The most difficult part for me has been my growing belly. It’s been so hard to be excited for the baby because of my body issues. I was getting to a point where I was feeling fit and strong pre-pregnancy, fitting into my “skinny clothes” and feeling confident. Now, I barely fit in anything in my closet, and it’s hard to cover up the belly. For a while I was upset because I just looked fat, not pregnant, and I (foolishly, I’m sure) felt like I was being judged for the sudden weight gain. Now, at 21 weeks, there’s no sucking it in, there’s no forcing into my nice work pants. I’ve purchased my first pair of maternity jeans (which are currently a tad too big, but I’m OK with that) and been passed down some maternity shirts and pants from a friend that I’m thankful I hopefully won’t have to purchase too much. It has been hard with workout clothes, though. My boobs have always been big, but now they’re even bigger, which means even tank tops can’t be an option because I don’t want to flash my box full of guys.

If it wasn't for my running group, these long training runs might not be happening any more.
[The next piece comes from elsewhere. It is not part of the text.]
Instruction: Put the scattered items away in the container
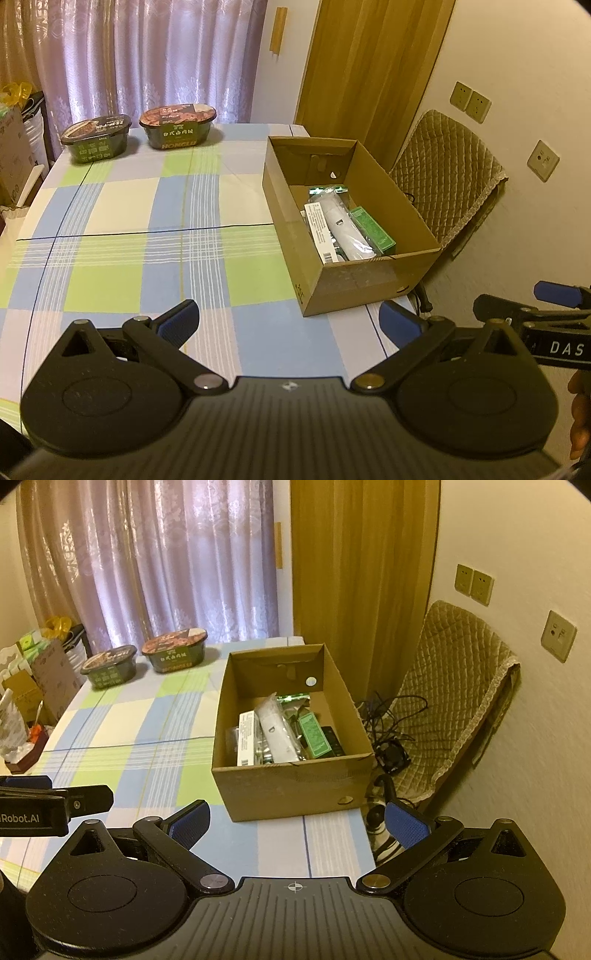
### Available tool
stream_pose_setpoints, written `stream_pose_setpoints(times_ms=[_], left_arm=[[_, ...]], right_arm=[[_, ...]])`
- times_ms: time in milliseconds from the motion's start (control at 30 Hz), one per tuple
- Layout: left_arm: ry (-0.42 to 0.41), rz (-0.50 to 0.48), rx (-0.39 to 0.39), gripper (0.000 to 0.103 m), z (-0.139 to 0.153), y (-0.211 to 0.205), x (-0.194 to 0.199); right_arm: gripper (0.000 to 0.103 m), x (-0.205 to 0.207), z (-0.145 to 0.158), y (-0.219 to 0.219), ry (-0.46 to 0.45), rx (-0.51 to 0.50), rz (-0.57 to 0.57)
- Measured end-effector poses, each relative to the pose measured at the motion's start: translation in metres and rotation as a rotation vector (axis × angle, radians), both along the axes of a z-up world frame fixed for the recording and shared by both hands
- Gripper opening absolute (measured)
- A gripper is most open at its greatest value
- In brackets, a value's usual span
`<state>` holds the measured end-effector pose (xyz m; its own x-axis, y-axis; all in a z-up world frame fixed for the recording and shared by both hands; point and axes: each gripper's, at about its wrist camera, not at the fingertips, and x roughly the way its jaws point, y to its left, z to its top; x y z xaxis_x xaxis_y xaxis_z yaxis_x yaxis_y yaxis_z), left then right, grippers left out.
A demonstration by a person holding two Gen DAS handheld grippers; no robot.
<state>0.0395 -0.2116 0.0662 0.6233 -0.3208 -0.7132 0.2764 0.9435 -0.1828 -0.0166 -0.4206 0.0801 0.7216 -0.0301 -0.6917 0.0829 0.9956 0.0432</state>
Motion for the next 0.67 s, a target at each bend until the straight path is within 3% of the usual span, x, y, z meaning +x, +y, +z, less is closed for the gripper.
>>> stream_pose_setpoints(times_ms=[667], left_arm=[[0.007, -0.015, 0.008, 0.102, -0.0077, -0.0033, -0.0012]], right_arm=[[0.103, 0.0005, -0.0098, -0.0027, 0.015, 0.014, -0.006]])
However, it's been hard to find running clothes that don't show my belly (I'm second from the left) or just look fat?

If it wasn’t for my running group, these long training runs might not be happening any more. However, it’s been hard to find running clothes that don’t show my belly (I’m second from the left) or just look fat?

The ultrasounds have been fun. At first I couldn’t see a baby, just a blob, but at our 20 week appointment, we actually saw appendages and the heart beating–that was pretty cool. M did a voice recording of the baby’s heartbeat and sent it to my mom, since they live too far to come to an appointment. That made my family’s day.
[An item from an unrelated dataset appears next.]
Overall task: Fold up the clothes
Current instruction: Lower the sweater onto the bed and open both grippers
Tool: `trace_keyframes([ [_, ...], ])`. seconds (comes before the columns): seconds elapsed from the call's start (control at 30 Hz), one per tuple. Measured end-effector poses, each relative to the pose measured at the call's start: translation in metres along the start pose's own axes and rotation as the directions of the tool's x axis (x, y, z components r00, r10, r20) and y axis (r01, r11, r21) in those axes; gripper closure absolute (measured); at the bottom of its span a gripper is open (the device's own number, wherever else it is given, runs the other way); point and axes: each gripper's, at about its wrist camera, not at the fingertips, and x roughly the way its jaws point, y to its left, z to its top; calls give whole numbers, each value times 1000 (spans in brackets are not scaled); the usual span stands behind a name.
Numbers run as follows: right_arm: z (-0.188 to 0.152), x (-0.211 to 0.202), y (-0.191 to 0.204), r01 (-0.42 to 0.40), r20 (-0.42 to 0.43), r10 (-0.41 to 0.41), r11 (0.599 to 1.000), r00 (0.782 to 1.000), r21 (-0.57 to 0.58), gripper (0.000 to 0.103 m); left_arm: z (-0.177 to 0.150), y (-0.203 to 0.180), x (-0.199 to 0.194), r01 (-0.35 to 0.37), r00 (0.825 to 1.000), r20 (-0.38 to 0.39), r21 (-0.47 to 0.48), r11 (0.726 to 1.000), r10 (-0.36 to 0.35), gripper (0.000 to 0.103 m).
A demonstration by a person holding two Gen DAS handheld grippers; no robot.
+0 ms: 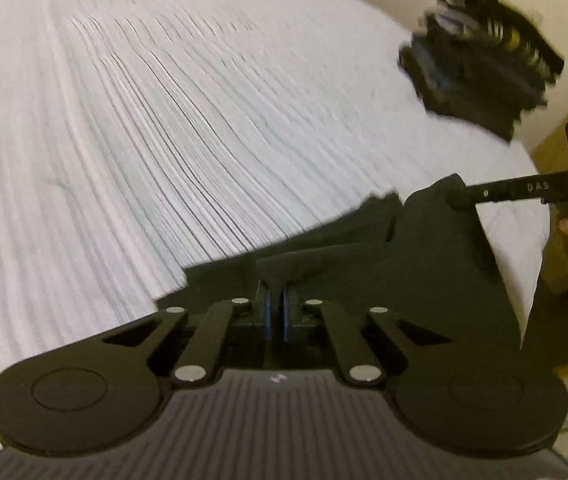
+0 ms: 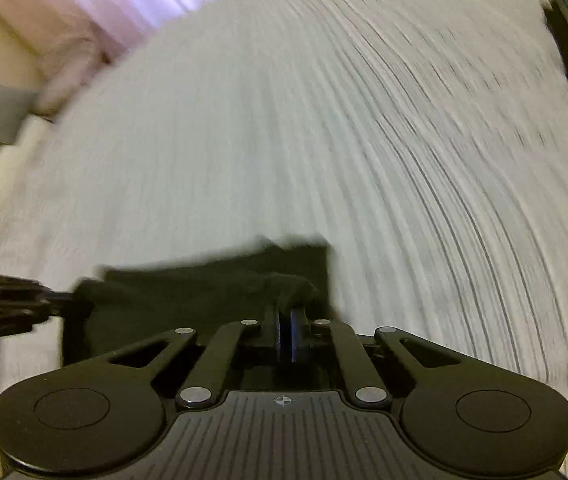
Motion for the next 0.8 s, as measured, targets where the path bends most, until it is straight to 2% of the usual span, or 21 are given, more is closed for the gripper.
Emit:
trace_keyframes([
  [0.1, 18, -4, 6, -24, 52, 26, 999, 998, -43, 99, -3, 10, 7, -25, 1000, 0, -40, 999, 25, 100],
  [0.27, 22, 54, -17, 20, -28, -21, 999, 999, -32, 99, -7, 26, 58, -54, 995, -88, -84, 995, 46, 96],
  [0.33, 20, 64, -25, 25, -45, -25, 1000, 999, 9, 99, -3, 29, 57, -58, 995, -87, -97, 994, 50, 93],
  [0.43, 19, 61, -27, 27, -42, -27, 999, 999, 17, 99, 2, 35, 46, -70, 996, -59, -100, 993, 64, 81],
  [0.6, 12, 49, -31, 36, -43, -35, 999, 998, 12, 99, 12, 49, 53, -59, 996, -68, -97, 994, 52, 81],
  [0.7, 3, 45, -35, 35, -37, -34, 999, 999, 21, 99, 19, 53, 69, -39, 995, -94, -74, 997, 32, 81],
  [0.77, 0, 47, -35, 38, -35, -37, 999, 999, 27, 99, 18, 55, 73, -32, 994, -110, -69, 997, 24, 101],
  [0.8, -1, 48, -34, 39, -34, -38, 999, 999, 30, 99, 16, 55, 68, -35, 994, -101, -61, 998, 28, 101],
])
So far the tests have all been normal, which is really all that matters.

Baby A&W at 20 weeks--she/he was full of energy and it took the tech a while to pinpoint everything.

Baby A&W at 20 weeks–she/he was full of energy and it took the tech a while to pinpoint everything.
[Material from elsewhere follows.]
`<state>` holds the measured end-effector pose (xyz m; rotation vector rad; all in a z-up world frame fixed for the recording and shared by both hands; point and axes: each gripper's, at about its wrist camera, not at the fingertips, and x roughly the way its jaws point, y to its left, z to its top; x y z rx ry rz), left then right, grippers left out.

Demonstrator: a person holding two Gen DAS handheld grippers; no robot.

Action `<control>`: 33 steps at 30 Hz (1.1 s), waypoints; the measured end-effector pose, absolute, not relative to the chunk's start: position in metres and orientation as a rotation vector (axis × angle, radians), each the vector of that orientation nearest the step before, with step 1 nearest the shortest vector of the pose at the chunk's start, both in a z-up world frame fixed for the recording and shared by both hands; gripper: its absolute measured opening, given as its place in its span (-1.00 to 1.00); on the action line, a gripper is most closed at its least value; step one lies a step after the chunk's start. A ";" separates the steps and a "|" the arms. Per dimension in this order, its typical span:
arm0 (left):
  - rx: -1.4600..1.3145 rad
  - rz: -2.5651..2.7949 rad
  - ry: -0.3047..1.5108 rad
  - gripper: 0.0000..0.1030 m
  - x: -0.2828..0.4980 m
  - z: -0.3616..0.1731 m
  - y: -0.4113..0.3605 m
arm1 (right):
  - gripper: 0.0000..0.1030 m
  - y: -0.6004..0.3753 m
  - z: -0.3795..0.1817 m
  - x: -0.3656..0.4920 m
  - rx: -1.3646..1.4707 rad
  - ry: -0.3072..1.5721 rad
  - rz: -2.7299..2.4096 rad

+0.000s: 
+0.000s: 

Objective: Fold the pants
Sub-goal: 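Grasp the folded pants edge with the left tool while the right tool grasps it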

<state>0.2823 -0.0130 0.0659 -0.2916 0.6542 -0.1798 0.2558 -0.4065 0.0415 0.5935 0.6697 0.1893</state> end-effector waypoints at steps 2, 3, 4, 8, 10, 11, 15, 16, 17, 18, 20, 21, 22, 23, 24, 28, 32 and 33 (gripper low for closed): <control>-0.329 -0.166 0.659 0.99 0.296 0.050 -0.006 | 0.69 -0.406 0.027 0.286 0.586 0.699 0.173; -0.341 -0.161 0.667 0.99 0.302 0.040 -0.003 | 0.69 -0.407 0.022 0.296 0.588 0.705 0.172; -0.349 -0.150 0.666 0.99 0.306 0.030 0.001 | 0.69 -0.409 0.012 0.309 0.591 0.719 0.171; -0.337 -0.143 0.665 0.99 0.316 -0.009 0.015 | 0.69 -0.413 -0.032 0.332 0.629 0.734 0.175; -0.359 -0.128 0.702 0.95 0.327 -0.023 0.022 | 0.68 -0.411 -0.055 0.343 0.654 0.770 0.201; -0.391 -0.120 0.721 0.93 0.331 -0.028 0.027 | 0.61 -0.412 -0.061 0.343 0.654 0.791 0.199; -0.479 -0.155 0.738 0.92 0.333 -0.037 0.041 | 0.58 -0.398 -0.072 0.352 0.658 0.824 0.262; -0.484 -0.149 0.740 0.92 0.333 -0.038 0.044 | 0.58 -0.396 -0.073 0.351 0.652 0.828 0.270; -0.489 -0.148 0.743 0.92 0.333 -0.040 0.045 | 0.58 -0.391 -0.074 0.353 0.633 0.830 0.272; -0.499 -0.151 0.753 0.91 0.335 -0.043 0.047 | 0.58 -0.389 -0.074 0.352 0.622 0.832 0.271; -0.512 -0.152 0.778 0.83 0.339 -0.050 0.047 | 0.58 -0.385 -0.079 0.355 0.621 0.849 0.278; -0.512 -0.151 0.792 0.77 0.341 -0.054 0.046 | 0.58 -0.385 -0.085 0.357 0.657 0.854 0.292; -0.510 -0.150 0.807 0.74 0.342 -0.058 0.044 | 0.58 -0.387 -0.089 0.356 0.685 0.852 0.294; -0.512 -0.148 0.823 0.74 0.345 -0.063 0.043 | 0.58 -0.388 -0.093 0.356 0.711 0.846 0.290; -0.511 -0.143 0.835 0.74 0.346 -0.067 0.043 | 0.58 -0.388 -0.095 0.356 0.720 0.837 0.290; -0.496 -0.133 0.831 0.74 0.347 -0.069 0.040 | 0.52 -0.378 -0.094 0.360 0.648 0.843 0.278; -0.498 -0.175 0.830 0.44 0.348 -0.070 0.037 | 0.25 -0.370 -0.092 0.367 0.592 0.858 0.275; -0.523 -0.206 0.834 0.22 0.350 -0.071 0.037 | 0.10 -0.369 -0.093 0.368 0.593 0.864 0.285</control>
I’ve been reading Jenny McCarthy’s Belly Laughs on my Kindle, Running & Pregnancy, and a book on pregnancy and childbirth that was given to us by our OB/GYN. I’ve had one trip to Buy Buy Baby for a crash course in what to register for and what we probably won’t need, thanks to a great friend who understands all of my feelings.

We’ve finally come to an agreement that we’ll be making M’s office the nursery, and move his desk and office stuff most likely into our bedroom. Yes, it’ll be cramped in our room (though it is decently big and we don’t have much bedroom furniture anyway), and it’ll change things, but we needed to keep the guest bedroom for guests–especially for those first few months.

My feelings are starting to slowly soften and I’m starting to…accept (not sure if that’s that right word)…that in four months life will be completely different, whether planned or not. I don’t know if I’ll ever be totally prepared, but I’m going to do the best I can.